WHAT IS BEING ASKED -> All the data must be output exactly as given.
----
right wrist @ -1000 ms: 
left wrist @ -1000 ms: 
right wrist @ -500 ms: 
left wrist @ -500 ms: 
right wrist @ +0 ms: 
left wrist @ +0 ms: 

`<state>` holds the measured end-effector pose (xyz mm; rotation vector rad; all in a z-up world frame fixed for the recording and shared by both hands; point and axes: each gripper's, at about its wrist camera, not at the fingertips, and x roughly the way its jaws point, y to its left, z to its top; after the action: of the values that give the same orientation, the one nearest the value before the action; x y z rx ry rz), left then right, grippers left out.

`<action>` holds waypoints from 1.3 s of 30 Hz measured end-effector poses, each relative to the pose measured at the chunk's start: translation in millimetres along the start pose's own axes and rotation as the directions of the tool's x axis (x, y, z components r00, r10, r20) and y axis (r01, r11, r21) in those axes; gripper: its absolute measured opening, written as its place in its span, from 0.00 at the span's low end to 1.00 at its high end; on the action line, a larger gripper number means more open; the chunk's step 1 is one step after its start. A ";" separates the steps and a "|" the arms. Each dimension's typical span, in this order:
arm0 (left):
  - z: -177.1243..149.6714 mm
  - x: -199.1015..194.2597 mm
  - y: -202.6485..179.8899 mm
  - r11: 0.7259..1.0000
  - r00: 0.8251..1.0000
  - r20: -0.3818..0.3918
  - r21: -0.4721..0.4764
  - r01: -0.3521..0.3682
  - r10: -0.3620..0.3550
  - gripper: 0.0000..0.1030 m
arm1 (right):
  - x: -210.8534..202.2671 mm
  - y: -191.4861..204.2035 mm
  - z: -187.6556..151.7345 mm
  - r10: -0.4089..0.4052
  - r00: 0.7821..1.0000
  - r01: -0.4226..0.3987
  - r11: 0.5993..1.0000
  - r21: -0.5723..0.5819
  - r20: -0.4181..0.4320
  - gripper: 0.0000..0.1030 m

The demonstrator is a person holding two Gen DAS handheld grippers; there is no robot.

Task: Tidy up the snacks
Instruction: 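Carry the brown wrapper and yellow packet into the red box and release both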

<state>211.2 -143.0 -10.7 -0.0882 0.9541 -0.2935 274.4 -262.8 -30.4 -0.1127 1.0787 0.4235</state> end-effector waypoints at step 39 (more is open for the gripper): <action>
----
ANSWER SECTION ->
right wrist @ -1000 ms: 
left wrist @ -1000 ms: 
right wrist @ -500 ms: 
left wrist @ -500 ms: 
right wrist @ +0 ms: 
left wrist @ +0 ms: 

`<state>` holds the measured end-effector pose (xyz mm; rotation vector rad; all in a z-up world frame fixed for the recording and shared by both hands; point and axes: each gripper's, at about its wrist camera, not at the fingertips, and x roughly the way its jaws point, y to its left, z to its top; after the action: of the values that give the same orientation, the one nearest the value before the action; x y z rx ry rz), left then right, grippers left out.

`<action>` holds waypoints from 1.3 s of 30 Hz measured end-effector poses, each relative to the pose measured at the chunk's start: translation in millimetres along the start pose's own axes and rotation as the directions of the tool's x axis (x, y, z components r00, r10, r20) and y axis (r01, r11, r21) in those axes; gripper: its absolute measured opening, written as its place in its span, from 0.00 at the span's low end to 1.00 at its high end; on the action line, a larger gripper number means more open; the chunk's step 1 is one step after its start. A ";" separates the steps and a "|" the arms. Each dimension's typical span, in this order:
arm0 (left):
  - z: -177.1243..149.6714 mm
  - x: -199.1015..194.2597 mm
  - y: -202.6485..179.8899 mm
  - r11: 0.7259..1.0000
  - r00: 0.8251..1.0000
  - r20: -0.3818..0.3918
  - r21: -0.4721..0.4764
  - r01: -0.3521..0.3682
  - r10: -0.3620..0.3550
  - gripper: 0.0000..0.1030 m
arm1 (right):
  - x: -210.8534..202.2671 mm
  - y: -191.4861..204.2035 mm
  - z: -187.6556..151.7345 mm
  - r10: -0.4089..0.4052
  - r00: 0.7821..1.0000
  - r01: -0.4226..0.3987
  - r11: 0.5993..1.0000
  - r21: -0.5723..0.5819
  - r20: -0.4181..0.4320
  - gripper: 0.0000..0.1030 m

The demonstrator is a person holding two Gen DAS handheld grippers; there is no robot.

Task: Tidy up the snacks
Instruction: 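Carry the brown wrapper and yellow packet into the red box and release both
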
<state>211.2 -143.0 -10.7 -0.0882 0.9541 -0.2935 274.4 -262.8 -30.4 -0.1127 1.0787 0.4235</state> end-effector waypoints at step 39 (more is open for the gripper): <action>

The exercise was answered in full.